Références principales

  1. Benson DW, Williams GR, Spencer FC, Yates AJ. The use of hypothermia after cardiac arrest. Anesth analg 1959; 38:423-428.
  2. Cariou A, Payen J-F, Asehnoune K, et al. Contrôle ciblé de la température en réanimation (hors nouveau né) disponible sur : https://sfar.org/controle-cible-de-la-temperature-en-reanimation-hors-nouveau-nes/
  3. Cariou A, Payen J-F, Asehnoune K, et al. Targeted temperature management in the ICU: guidelines from a French expert panel. Anaesth Crit Care Pain Med 2017, in press doi:10.1016/j.accpm.2017.06.003.
  4. Cariou A, Payen J-F, Asehnoune K, et al. Targeted temperature management in the ICU: guidelines from a French expert panel. Ann Intensive Care 2017, in press doi:10.1186/s13613-017-0294-1.
  5. Bernard SA, Gray TW, Buist MD, et al. Treatment of comatose survivors of out-of-hospital cardiac arrest with induced hypothermia. N Engl J Med 2002; 346:557-563. doi:10.1056/NEJMoa003289.
  6. Hypothermia after Cardiac Arrest Study Group. Mild therapeutic hypothermia to improve the neurologic outcome after cardiac arrest. N Engl J Med 2002; 346:549-556. doi:10.1056/NEJMoa012689.

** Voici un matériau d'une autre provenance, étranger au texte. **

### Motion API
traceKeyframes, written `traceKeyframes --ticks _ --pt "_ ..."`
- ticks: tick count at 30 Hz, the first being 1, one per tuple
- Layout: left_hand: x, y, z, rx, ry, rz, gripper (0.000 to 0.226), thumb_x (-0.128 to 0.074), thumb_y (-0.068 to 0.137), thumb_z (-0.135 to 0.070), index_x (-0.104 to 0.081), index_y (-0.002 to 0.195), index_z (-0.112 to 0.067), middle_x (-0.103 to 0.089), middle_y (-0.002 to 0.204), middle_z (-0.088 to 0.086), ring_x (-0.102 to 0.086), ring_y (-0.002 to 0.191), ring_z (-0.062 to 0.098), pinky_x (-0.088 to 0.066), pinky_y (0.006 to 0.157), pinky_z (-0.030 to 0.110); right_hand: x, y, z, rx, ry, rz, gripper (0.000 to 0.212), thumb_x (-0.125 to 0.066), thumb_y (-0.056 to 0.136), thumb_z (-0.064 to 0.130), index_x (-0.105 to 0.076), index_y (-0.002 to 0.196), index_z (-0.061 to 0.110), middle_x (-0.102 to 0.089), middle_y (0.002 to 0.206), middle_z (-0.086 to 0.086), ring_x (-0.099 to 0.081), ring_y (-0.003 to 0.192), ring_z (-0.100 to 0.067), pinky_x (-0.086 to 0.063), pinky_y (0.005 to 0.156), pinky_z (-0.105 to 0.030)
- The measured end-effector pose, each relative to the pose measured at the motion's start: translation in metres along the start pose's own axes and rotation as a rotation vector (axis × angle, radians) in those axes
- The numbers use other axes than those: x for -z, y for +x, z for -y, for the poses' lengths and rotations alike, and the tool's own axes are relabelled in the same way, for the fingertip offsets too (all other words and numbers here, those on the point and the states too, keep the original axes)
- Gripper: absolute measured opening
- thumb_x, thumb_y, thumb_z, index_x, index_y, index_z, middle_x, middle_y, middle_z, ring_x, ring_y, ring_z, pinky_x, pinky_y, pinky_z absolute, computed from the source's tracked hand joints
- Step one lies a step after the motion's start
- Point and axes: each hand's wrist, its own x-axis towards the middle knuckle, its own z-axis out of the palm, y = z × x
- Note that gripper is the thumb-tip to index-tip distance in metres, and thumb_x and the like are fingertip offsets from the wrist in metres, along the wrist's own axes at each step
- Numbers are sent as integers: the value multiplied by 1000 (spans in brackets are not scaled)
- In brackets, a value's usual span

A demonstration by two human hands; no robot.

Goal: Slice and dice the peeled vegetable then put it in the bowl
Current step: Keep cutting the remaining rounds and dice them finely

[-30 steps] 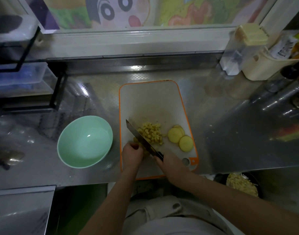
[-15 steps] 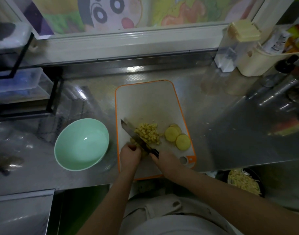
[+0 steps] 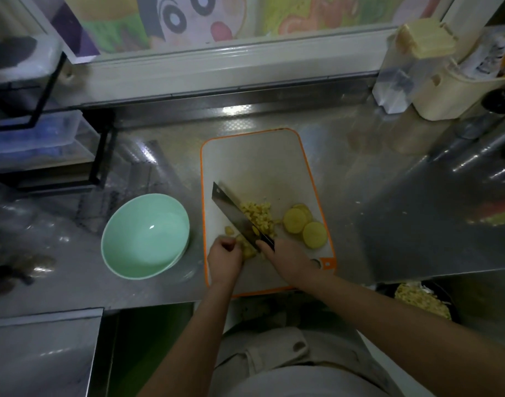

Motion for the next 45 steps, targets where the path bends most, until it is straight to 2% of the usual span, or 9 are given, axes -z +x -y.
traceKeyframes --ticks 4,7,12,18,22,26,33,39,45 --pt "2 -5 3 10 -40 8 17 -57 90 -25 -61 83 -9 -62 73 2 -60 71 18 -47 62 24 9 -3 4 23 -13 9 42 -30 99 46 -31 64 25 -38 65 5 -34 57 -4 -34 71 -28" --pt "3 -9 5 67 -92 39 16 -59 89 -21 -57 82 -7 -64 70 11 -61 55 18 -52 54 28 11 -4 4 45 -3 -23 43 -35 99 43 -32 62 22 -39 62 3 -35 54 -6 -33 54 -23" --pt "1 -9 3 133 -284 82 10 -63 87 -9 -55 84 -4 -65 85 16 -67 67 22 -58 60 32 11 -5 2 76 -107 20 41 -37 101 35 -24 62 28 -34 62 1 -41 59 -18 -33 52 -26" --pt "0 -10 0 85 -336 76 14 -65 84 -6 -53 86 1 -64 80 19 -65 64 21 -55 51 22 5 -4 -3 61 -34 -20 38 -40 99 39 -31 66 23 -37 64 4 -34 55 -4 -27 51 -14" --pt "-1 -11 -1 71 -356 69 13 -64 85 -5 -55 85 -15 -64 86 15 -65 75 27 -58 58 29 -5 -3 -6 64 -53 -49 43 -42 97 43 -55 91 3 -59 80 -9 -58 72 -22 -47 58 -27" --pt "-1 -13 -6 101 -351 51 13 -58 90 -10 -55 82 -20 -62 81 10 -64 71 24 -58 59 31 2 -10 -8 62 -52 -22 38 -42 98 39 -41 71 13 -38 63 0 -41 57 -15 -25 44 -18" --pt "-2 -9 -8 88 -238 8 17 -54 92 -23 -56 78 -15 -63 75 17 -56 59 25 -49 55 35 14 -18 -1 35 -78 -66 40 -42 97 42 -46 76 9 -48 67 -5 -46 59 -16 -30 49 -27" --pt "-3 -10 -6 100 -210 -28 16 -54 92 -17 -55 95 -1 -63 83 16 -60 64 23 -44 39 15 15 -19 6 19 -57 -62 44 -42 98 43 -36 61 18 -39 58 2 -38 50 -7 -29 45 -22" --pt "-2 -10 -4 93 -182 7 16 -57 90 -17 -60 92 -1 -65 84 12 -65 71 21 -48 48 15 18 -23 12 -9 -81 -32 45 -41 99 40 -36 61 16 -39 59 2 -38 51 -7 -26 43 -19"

  7. Kim F, Nichol G, Maynard C, et al. Effect of prehospital induction of mild hypothermia on survival and neurological status among adults with cardiac arrest. JAMA 2014; 311:45-48. doi:10.1001/jama.2013.282173.
  8. Deye N, Cariou A, Girardie P, Pichon N, Megarbane B. Endovascular versus external targeted temperature management for patients with out-of-hospital cardiac arrest. Circulation 2015; 132:182-93. doi:10.1161/CIRCULATIONAHA.114.012805/-/DC1.
  9. Nielsen N, Wetterslev J, Cronberg T, et al. Targeted temperature management at 33°C versus 36°C after cardiac arrest. N Engl J Med 2013; 369:2197-2206. doi:10.1056/NEJMoa1310519.